* **About this task**
The answer must reproduce the listing exactly, with every picture left out.

[Opening Data shown section]

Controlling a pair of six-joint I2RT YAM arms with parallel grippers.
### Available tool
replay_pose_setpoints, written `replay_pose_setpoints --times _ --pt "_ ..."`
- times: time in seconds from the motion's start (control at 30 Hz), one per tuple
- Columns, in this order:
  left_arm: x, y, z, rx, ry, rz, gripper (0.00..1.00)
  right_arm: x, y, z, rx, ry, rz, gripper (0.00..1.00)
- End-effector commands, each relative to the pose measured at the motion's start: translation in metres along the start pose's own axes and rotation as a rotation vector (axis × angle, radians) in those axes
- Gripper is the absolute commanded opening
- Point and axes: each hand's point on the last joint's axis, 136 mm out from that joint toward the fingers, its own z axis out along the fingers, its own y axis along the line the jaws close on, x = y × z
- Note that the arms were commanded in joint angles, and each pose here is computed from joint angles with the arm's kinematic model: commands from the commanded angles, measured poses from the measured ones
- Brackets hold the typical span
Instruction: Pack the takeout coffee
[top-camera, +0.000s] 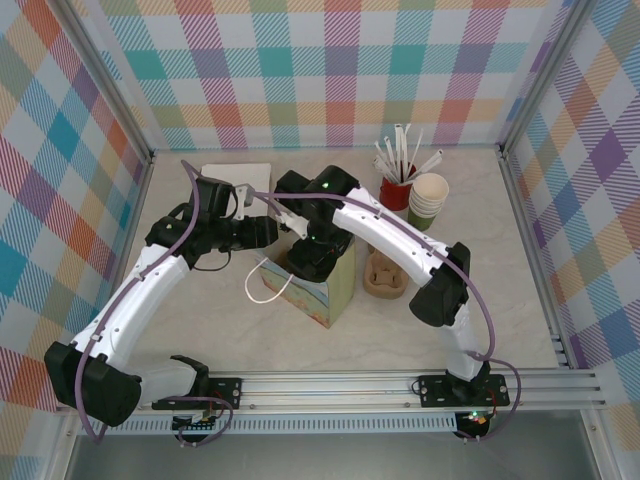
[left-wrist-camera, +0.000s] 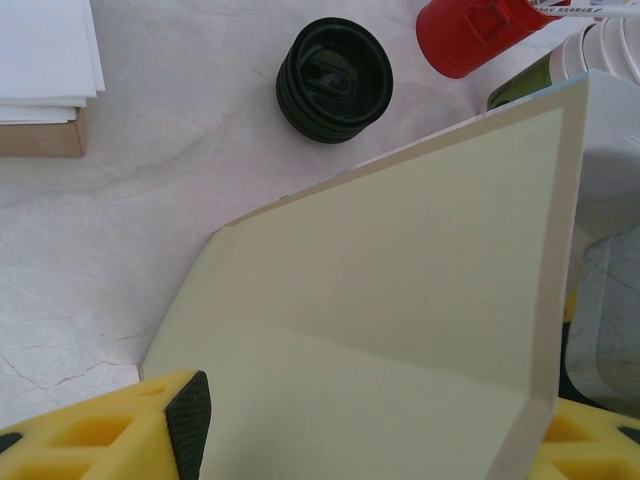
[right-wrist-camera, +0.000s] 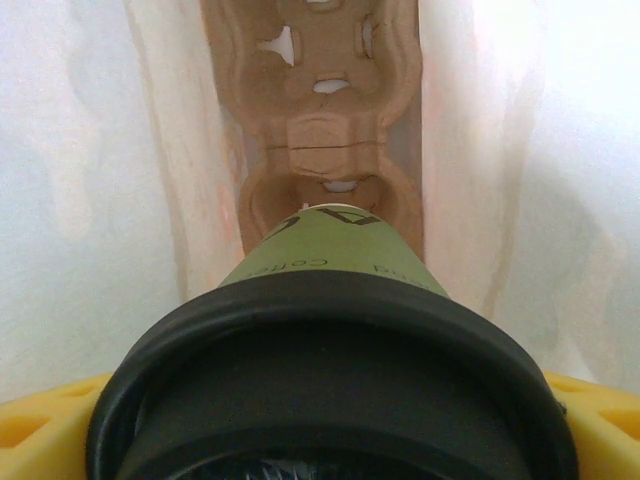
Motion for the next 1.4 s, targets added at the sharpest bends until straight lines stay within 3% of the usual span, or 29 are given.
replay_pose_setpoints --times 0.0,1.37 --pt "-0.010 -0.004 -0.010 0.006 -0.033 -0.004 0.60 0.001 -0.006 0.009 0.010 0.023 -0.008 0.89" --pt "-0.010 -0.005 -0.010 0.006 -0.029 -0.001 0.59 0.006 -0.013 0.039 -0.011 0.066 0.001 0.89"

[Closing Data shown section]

* **Task solution**
Controlling a pair of six-joint I2RT YAM arms with parallel grippers.
### Available tool
replay_pose_setpoints, written `replay_pose_setpoints --times _ --pt "_ ..."`
- times: time in seconds from the motion's start (control at 30 Hz), one per tuple
- Columns, in this order:
  left_arm: x, y, z, rx, ry, rz, gripper (0.00..1.00)
  right_arm: x, y, z, rx, ry, rz, gripper (0.00..1.00)
- End-effector commands, each relative to the pose measured at the motion's start: translation in metres along the start pose's own axes and rotation as a rotation vector (axis × angle, radians) in those axes
- Gripper is the absolute commanded opening
- Point and axes: each hand's point on the last joint's axis, 136 mm out from that joint toward the fingers, its own z axis out along the fingers, its own y axis along the line the jaws close on, x = y × z
- Note that the arms were commanded in joint angles, and each pose here is computed from joint angles with the arm's kinematic model: commands from the commanded angles, measured poses from the measured ones
- Brackets hold the typical span
Instruction: Pack the takeout coffee
[top-camera, +0.000s] 
[left-wrist-camera, +0.000s] 
[right-wrist-camera, +0.000s] 
Motion for the next 1.4 s, targets added at the sharpest bends until straight lines stay within 3% of the usual span, or 29 are given.
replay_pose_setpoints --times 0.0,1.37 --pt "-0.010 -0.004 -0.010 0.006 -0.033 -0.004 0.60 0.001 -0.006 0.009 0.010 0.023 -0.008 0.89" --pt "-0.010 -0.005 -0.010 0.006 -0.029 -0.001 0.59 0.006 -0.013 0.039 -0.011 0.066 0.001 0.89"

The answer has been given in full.